Chen Yujun, Yang Heng, Xi Haibo, Yu Yue, Deng Wen, Zhou Xiaochen, Wang Gongxian
Department of Urology, The 1st Affiliated Hospital, Jiangxi Medical College, Nanchang University, Nanchang, China.
Jiangxi Institute of Urology, Nanchang, China.
Urol Int. 2025 Jan 21:1-7. doi: 10.1159/000542944.
The aim of this study was to evaluate the feasibility and safety of using the novel flexible vacuum-assisted ureteral access sheath (FV-UAS) in flexible ureteroscope (F-URS) treatment of impacted non-distal ureteral stones.

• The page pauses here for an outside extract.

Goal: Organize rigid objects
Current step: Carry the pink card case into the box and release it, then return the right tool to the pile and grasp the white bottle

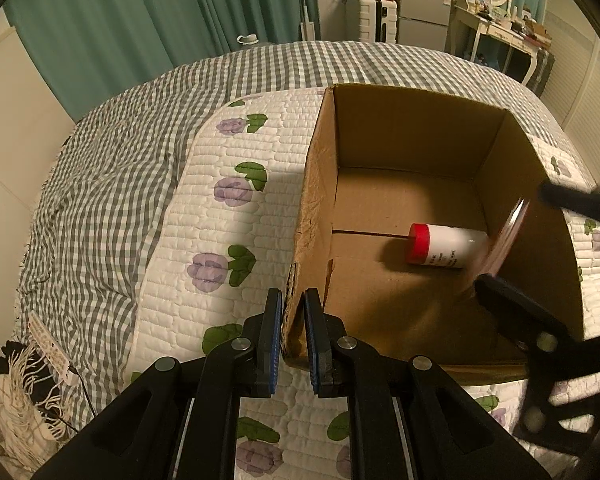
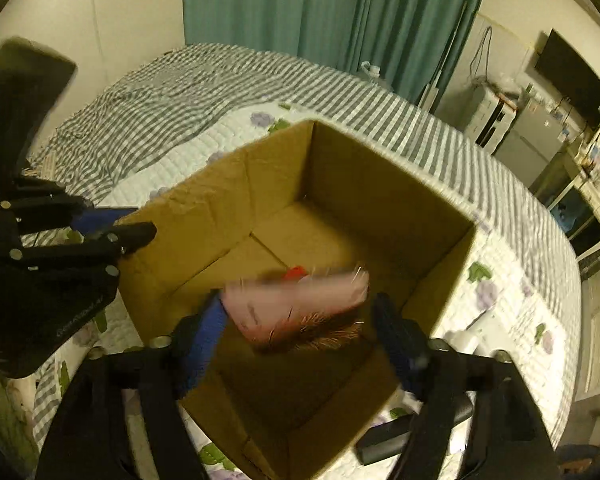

We analyzed data from patients who underwent FV-UAS treatment for impacted non-distal ureteral stones between January 2022 and September 2023. Perioperative parameters were evaluated, including operative time, ureteral injury, and complications. The FV-UAS have a 10-cm passive deflection segment at the distal end of the ureteral access sheath that can bend following the deflection of the F-URS, while also being connected to a vacuum device for aspiration.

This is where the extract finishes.